L’existence éthique de l’être parlant

Temps de lecture : 8 minutes

Après ses conceptions religieuses, voilà que notre époque historique va jusqu'à remettre en cause l'identité humaine elle-même, confrontée aussi bien à l'intelligence artificielle et aux robots qu'au transhumanisme mais aussi au décodage du cerveau et au cognitivisme qui paraissent nous réduire à de simples calculs, à des machines qui pourraient bientôt nous remplacer. En fait, on aurait pu s'inquiéter depuis longtemps de cet effacement de la figure de l'Homme dont parlait Foucault, depuis les premiers ordinateurs au moins, sinon depuis George Boole énonçant "Les lois de la pensée" binaire (en 1854, sans remonter jusqu'à Leibniz). Ce n'est pourtant qu'aujourd'hui que notre identité vacille quand l'on prétend, de façon très prématurée, donner une conscience à nos robots ou manipuler notre génome. Que nous reste-t-il donc, dépouillés de tous nos attributs, y compris de notre espèce génétique et réduits à l'animal ? A ce stade, il semble bien que seul nous distingue encore le langage narratif qui n'est pas du tout maîtrisé par l'Intelligence Artificielle jusqu'ici. Il le sera sans doute un jour mais cela suffira-t-il à faire d'une machine notre égal ? On peut en douter.

On a vu, en effet, que notre conscience était fondamentalement une conscience sociale et morale, dévouée au langage narratif et au récit de soi.

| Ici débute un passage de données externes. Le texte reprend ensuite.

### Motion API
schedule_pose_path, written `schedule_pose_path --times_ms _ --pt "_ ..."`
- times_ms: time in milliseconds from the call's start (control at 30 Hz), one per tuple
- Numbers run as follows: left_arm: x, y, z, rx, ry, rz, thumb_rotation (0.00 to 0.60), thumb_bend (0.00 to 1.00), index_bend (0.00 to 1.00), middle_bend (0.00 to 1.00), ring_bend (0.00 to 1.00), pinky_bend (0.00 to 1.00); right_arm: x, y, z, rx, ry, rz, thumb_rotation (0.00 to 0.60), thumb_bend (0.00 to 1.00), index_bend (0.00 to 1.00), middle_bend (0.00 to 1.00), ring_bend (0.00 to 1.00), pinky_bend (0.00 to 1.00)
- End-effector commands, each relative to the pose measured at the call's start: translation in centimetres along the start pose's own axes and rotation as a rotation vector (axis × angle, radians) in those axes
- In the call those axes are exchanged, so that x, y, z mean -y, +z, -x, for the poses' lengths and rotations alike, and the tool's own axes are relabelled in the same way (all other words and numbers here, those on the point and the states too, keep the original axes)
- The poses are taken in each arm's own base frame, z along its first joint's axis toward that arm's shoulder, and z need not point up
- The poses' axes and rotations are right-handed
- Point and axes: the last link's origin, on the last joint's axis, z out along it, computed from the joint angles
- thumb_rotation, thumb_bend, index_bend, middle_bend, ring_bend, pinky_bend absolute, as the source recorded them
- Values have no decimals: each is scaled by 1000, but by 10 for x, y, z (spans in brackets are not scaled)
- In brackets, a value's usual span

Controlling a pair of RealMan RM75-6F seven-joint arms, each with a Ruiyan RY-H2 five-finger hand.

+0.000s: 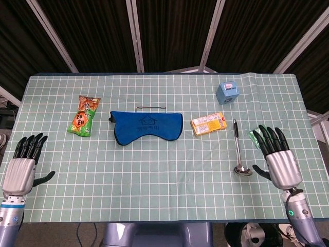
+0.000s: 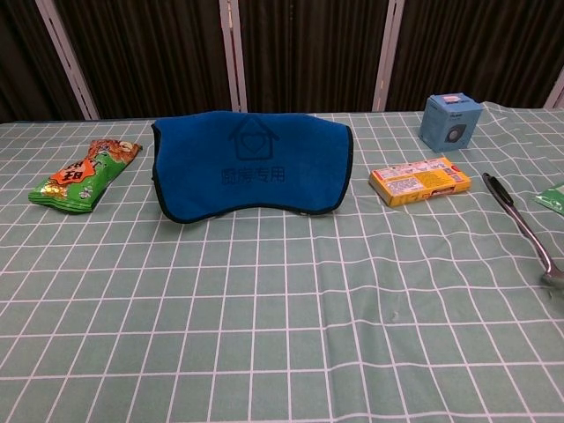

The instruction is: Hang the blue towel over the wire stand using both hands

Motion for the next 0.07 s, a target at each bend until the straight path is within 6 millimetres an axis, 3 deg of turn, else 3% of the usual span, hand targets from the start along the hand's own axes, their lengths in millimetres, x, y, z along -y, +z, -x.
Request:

Ce qui nous spécifie n'est pas tellement nos capacités cognitives mais d'habiter le langage et d'avoir la capacité de dire "Je", de parler en notre nom. En ce sens, on pourrait arguer que nous ne sommes qu'un produit du langage, comme nous le sommes de l'évolution technique, un simple effet qui ne saurait pouvoir causer. La différence avec ce point de vue extérieur, ce qui nous rend signifiants plus que signifiés, c'est l'envers subjectif de ces causalités objectives, ce à quoi on s'identifie ou à qui l'on s'adresse. Ce qu'un parlêtre vise, c'est une intériorité, une subjectivité bavarde, ce qui empêche de nous réduire à une machine ou un objet. Notre "humanité" ne consiste en aucune propriété objective ou biologique, aucune capacité unique ni essence humaine qui nous serait spécifique et précèderait notre existence mais seulement dans notre rapport aux autres par le langage, c'est-à-dire notre responsabilité qui nous constitue comme interlocuteur, comme un homme de parole. Ce devoir-être qu'on peut appeler le sentiment moral dans un sens élargi au social, voire au commérage, est tout ce qui nous distingue des bêtes comme des robots avec lesquels il restera donc une différence fondamentale sans doute. Mais, cette différence ontologique relève entièrement de l'éthique de l'être parlant, c'est-à-dire de la responsabilité de ses paroles et de ses actes passés, d'une continuité de notre être. Au contraire des machines, nous pouvons ressentir honte et culpabilité sans lesquels aucune parole n'est possible (en dehors de l'impératif). De sorte que, sans aller jusqu'à l'extrémisme intenable de Lévinas, on doit effectivement faire de l'éthique la philosophie première, fondement de notre identité, de notre "humanité", se confondant avec notre ontologie existentielle et la question de notre liberté (morale).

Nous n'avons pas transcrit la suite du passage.